→ EXERCISE
When you reach the line containing "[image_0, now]", include it and stop; until then, return each line of the material exactly, starting with the first.

=== DATA BELOW ===

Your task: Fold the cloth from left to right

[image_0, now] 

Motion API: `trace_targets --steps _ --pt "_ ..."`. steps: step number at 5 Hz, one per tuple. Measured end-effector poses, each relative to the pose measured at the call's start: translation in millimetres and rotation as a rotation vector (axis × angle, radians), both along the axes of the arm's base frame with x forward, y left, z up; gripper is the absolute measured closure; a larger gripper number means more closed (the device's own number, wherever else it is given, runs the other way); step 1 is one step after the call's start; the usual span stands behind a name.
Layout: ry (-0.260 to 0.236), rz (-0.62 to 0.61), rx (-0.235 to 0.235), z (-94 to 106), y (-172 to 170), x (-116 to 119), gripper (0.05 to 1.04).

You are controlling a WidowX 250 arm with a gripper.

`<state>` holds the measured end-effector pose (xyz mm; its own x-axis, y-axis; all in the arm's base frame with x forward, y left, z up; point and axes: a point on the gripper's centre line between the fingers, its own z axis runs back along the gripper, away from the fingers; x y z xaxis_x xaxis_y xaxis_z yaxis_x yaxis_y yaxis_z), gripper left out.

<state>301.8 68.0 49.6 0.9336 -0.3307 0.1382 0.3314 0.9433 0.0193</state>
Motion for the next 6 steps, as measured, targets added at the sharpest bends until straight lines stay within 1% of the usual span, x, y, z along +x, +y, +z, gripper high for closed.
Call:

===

→ EXPECTED ANSWER
Your task: Fold the cloth from left to right

[image_0, now] 

This completes the requested output.